ユリばあちゃんの岬
何度か書いたけど、私はTVはあまり見ない。
お風呂上りの深夜12時ごろに、ケーブルTVを引いているのでスターチャンネルなどで映画を観る程度だ。
14日の夜もお風呂上りに何か面白い映画でもしているかな?とTVをつけたら、たまたま最初に出た場面にくぎ付けになった。
それはおばあさんが背中に昆布を一杯背負って、浜辺を歩いてくるシーンだった。
昆布を背負っていることで、北海道だと言うことはすぐにわかったけど、しばらく見ていたら、それが知床の岬だということもナレーションでわかった。

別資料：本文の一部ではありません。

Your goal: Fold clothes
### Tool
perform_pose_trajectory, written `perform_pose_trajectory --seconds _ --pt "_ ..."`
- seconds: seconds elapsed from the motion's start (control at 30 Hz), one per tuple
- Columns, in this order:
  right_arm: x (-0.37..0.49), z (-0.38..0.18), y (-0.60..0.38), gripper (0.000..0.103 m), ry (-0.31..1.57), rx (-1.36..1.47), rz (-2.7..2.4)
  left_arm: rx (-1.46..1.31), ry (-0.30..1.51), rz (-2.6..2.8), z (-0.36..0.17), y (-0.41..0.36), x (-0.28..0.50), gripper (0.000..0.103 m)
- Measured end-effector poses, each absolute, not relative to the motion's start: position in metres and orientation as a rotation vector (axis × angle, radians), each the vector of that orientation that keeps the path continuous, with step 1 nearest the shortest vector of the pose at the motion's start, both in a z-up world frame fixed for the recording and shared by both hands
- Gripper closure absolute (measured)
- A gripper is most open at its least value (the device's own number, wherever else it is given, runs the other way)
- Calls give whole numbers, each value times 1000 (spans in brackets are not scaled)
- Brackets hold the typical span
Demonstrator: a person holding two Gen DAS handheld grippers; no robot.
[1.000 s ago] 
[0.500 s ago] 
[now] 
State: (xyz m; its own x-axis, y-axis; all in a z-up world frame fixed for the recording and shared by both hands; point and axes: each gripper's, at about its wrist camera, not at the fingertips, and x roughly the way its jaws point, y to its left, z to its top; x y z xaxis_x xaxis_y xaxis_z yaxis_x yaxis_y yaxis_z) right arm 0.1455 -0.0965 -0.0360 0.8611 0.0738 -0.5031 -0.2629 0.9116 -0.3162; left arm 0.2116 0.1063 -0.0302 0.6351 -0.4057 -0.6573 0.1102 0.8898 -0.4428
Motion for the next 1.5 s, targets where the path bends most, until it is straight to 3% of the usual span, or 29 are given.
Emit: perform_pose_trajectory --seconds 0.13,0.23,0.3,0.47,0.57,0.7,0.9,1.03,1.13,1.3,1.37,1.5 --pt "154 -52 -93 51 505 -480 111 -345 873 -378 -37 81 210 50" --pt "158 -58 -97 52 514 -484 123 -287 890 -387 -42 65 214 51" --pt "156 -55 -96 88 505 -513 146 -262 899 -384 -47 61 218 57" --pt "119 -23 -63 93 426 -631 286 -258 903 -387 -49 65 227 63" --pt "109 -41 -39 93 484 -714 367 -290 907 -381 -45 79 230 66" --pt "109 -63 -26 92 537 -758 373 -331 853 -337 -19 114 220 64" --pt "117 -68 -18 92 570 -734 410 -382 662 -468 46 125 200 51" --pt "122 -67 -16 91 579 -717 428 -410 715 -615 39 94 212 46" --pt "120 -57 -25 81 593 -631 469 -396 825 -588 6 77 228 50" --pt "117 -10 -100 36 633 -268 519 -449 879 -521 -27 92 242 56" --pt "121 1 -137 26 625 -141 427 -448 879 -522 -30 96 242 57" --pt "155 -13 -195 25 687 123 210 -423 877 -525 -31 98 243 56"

知床と言えば、およそ30年前に山登りの同好会の夏合宿で訪れた場所。
番組は既に前半を終えているようだったが、ぐんぐん引き込まれた。
79歳のユリばあちゃんは夏ごとに番屋で生活して昆布を拾う。粗末な建物で生活し、時にはヒグマが小屋を襲うこともあるそうだ。実際、カメラはヒグマが小屋にやってきたときの様子を撮影していた。しかし、ばあちゃんは小屋に逃げ込むでもなく、クマと対峙する。二匹の犬がばあちゃんを守る。
ヒグマが野生の鹿を襲い鹿が餌食になるという、目をそむけたくなるような場面もあった。

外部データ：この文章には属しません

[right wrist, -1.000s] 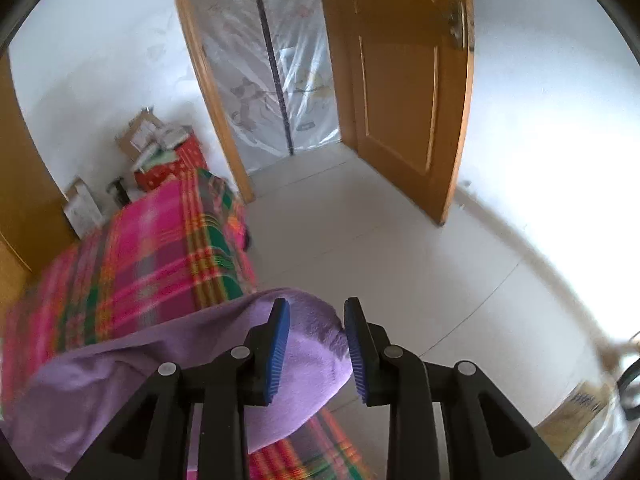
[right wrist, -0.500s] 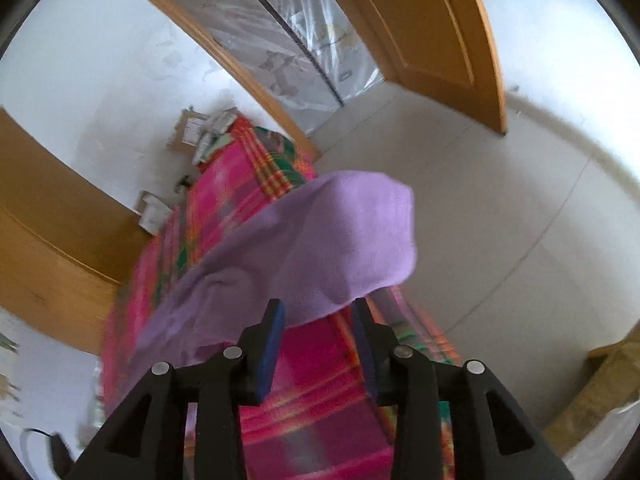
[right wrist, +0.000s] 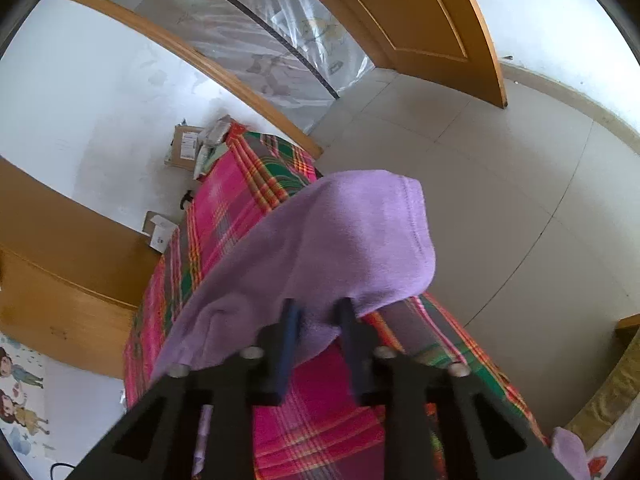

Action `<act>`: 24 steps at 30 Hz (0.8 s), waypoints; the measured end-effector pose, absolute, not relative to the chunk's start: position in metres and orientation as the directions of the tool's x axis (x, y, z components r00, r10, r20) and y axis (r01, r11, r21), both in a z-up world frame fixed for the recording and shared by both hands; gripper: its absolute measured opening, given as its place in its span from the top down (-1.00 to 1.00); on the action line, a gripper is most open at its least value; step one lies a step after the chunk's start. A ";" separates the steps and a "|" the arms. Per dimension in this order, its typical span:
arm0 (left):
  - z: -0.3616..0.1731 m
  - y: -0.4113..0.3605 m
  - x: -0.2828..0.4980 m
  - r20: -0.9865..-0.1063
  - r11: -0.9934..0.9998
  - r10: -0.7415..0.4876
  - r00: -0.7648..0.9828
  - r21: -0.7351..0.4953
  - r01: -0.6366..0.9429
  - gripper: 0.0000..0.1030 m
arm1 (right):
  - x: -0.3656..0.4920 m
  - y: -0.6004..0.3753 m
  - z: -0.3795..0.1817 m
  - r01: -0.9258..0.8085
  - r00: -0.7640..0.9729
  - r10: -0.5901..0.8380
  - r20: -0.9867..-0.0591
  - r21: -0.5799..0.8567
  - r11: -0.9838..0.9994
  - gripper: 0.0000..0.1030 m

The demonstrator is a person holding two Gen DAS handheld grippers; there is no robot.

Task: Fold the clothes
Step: 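Hold the garment with the left gripper while the right gripper drapes its edge over the bed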

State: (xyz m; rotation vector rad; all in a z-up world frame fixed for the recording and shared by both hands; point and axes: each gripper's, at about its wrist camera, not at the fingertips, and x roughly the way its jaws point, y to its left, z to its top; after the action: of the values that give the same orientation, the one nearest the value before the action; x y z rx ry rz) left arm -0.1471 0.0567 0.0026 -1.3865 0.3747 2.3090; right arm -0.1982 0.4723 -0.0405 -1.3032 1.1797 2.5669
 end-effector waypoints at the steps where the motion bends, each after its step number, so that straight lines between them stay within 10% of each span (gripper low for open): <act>1: 0.003 0.056 -0.147 -0.882 -0.876 0.218 -0.418 0.012 -0.481 0.64 | -0.197 0.473 -0.040 -0.344 -0.651 -0.287 -0.703 0.610 -0.714 0.82; 24: 0.024 0.002 -0.121 -0.844 -0.859 0.400 -0.358 -0.209 -0.468 0.89 | -0.151 0.481 -0.013 -0.432 -0.627 0.013 -0.779 0.334 -0.838 0.97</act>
State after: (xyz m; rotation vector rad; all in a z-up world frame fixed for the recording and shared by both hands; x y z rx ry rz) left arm -0.1213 0.0022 0.0244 -1.3562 0.0917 2.2257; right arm -0.1505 0.4811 -0.0133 -1.1995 0.7391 2.5164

しかし、ばあちゃんは死ぬまでこの番屋に来たいという。町に帰る日が近付いたある日、
ばあちゃんは岬の突端まで歩いていく。浜辺にはエゾオグルマの花が群生している。
「ここがいちばん落ち着く、海を見ているといちばん落ち着く」
ヒグマの恐怖やたった一人の不便な番屋での生活・・・しかしそれさえも凌駕する、自然の中で生きていたいという気持ち。
ほんの少しだけど、ばあちゃんの気持ちがわかるような気がした。
興味のある方はこちらをどうぞ。
画像は30年前の国土地理院の羅臼5万図。実際は硫黄山を越してルサ川を下る予定だったが、これも悪天候で羅臼岳までしか行けず。